* _Your instructions_: State only how many lines of the records contain the string "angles".

* _Dataset content_:

◇ ◇ ◇

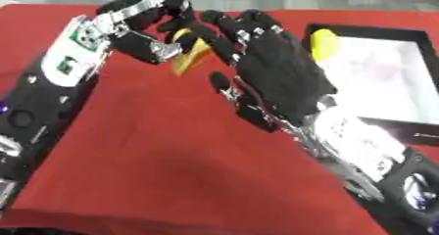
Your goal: Pick up the objects with one hand, pass them to the other hand, and then place them into the box on the other side of the table.
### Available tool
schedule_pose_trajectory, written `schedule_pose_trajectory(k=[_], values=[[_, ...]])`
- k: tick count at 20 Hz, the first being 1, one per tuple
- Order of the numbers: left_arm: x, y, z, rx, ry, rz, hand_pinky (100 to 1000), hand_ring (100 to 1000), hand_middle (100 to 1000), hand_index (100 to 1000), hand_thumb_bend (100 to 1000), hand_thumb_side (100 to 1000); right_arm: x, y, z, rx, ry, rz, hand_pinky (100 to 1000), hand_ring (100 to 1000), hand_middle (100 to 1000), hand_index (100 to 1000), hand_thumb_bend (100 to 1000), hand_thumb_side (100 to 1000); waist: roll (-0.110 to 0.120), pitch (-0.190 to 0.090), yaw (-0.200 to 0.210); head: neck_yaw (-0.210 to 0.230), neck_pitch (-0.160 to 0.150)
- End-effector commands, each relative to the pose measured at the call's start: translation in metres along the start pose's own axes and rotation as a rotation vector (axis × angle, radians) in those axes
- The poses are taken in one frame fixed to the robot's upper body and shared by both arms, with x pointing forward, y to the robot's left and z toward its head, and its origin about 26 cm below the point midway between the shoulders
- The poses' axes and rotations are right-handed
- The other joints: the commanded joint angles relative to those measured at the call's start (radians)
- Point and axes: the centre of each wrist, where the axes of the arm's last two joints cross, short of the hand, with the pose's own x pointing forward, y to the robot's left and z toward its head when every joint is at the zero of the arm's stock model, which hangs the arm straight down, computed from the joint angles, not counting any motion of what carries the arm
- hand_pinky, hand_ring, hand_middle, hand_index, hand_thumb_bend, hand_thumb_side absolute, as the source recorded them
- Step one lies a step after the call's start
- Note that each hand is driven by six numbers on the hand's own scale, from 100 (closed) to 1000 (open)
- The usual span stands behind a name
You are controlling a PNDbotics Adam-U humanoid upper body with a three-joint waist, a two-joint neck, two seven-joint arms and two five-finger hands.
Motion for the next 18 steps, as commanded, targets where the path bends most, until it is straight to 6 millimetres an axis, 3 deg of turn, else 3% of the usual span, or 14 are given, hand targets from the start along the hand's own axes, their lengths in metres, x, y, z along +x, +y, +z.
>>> schedule_pose_trajectory(k=[1,18], values=[[0.0112,0.0167,0.002,-0.156,-0.119,-0.134,579,203,100,182,100,311,-0.001,-0.0069,-0.0028,-0.021,-0.005,0.005,795,696,864,931,195,100,0.001,-0.021,-0.001,-0.006,0.005],[0.0169,0.0165,0.0032,-0.236,-0.154,-0.131,583,207,100,182,100,296,-0.0022,-0.0083,-0.0041,-0.023,0.012,0.023,788,682,858,922,194,100,0.005,-0.022,-0.005,-0.008,0.005]])
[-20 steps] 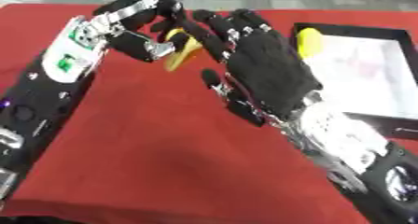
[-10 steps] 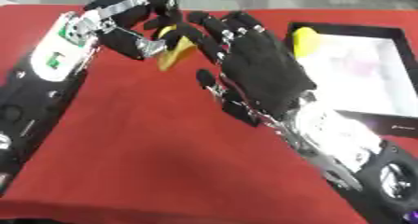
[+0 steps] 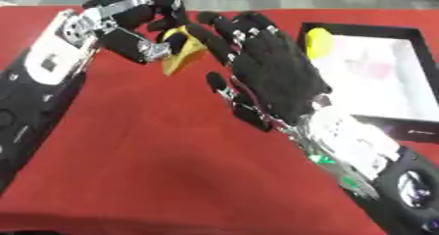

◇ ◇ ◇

* _Response to this exercise_: 2